- **Recorded information**:
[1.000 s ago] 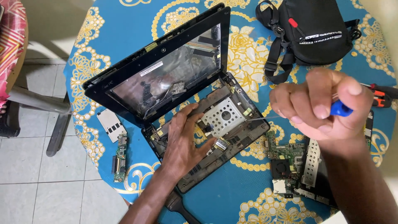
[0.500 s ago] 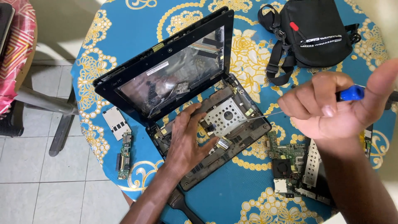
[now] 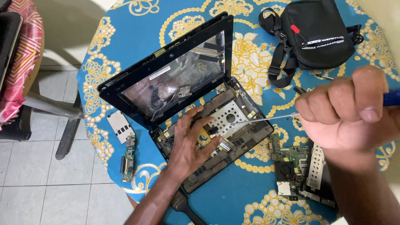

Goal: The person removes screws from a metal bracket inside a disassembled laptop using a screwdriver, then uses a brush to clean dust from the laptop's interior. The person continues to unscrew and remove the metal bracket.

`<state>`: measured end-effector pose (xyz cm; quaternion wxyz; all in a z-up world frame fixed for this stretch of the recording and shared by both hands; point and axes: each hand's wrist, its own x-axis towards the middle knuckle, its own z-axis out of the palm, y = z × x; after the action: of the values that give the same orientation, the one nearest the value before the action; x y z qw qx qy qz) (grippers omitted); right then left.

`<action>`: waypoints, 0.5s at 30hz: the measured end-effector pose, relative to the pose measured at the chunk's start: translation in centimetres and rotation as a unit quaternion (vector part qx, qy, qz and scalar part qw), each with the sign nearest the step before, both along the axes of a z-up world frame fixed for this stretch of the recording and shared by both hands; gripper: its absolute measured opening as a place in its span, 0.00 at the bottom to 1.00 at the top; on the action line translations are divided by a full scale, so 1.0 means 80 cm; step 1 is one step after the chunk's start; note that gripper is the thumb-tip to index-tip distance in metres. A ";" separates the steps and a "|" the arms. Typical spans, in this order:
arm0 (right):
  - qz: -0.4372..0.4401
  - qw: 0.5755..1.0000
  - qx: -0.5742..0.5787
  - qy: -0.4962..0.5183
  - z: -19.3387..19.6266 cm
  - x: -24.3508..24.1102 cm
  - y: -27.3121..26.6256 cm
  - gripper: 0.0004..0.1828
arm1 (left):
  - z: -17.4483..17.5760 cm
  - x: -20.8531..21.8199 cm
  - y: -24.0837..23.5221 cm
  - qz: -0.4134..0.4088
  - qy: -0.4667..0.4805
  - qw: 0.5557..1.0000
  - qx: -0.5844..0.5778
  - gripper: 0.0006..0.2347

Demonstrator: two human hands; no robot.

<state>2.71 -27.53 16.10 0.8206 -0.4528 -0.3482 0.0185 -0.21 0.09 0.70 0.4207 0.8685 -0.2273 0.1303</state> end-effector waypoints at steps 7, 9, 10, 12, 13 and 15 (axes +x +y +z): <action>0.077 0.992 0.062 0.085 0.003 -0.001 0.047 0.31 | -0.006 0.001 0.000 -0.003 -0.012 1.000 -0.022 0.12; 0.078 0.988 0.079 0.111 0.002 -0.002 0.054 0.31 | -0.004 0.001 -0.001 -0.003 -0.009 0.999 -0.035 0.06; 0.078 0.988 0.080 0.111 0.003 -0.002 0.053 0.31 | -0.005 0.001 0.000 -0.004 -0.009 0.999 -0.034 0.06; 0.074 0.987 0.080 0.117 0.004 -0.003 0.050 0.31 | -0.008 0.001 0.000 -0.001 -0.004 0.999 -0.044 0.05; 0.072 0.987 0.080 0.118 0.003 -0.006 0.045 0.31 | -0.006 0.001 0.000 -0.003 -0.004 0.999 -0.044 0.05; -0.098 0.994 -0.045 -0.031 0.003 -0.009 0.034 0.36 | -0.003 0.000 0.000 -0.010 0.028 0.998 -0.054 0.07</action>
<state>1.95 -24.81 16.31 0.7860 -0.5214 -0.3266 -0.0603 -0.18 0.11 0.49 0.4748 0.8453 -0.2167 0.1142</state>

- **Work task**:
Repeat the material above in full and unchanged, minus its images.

- **Answer to the problem**:
[1.000 s ago] 
[0.500 s ago] 
[now] 

Goal: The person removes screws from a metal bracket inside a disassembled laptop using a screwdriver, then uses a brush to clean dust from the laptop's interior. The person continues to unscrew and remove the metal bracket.

`<state>`: measured end-effector pose (xyz cm; quaternion wxyz; all in a z-up world frame fixed for this stretch of the recording and shared by both hands; point and axes: each hand's wrist, its own x-axis towards the middle knuckle, its own z-axis out of the palm, y = z × x; after the action: of the values that give the same orientation, the one nearest the value before the action; x y z qw qx qy qz) (grippers omitted); right then left.

`<action>`: waypoints, 0.5s at 30hz: the measured end-effector pose, relative to the pose measured at the chunk's start: translation in centimetres and rotation as a unit quaternion (vector part qx, qy, qz and scalar part qw), each with the sign nearest the step before, both along the axes of a z-up world frame fixed for this stretch of the recording and shared by both hands; gripper: its absolute measured opening as a place in its span, 0.00 at the bottom to 1.00 at the top; on the action line translations are divided by a full scale, so 1.0 means 80 cm; step 1 is one step after the chunk's start; note that gripper is the thumb-tip to index-tip distance in metres. A ";" separates the steps and a "|" the arms. Typical spans, in this order:
arm0 (right):
  - qz: -0.4372..0.4401
  - qw: 0.5755..1.0000
  - qx: -0.5742..0.5787
  - qy: -0.4962..0.5183
  - z: -19.3387..19.6266 cm
  - x: -24.3508..24.1102 cm
  - y: -27.3121..26.6256 cm
  - gripper: 0.0004..0.1828
arm1 (left):
  - z: -17.4483..17.5760 cm
  - x: -20.8531..21.8199 cm
  - y: -24.0837..23.5221 cm
  - qz: -0.4134..0.4088
  - qy: -0.4667..0.4805
  - qw: 0.5557..1.0000
  - qx: -0.5844..0.5778
  - gripper: 0.0006..0.2347

Demonstrator: two human hands; no robot.

<state>2.71 -27.53 16.10 0.8206 -0.4528 -0.3482 0.0185 -0.21 0.09 0.70 0.4207 0.8685 -0.2273 0.1303</state> end-effector waypoints at steps 7, 9, 10, 12, 13 and 15 (axes +x +y +z): <action>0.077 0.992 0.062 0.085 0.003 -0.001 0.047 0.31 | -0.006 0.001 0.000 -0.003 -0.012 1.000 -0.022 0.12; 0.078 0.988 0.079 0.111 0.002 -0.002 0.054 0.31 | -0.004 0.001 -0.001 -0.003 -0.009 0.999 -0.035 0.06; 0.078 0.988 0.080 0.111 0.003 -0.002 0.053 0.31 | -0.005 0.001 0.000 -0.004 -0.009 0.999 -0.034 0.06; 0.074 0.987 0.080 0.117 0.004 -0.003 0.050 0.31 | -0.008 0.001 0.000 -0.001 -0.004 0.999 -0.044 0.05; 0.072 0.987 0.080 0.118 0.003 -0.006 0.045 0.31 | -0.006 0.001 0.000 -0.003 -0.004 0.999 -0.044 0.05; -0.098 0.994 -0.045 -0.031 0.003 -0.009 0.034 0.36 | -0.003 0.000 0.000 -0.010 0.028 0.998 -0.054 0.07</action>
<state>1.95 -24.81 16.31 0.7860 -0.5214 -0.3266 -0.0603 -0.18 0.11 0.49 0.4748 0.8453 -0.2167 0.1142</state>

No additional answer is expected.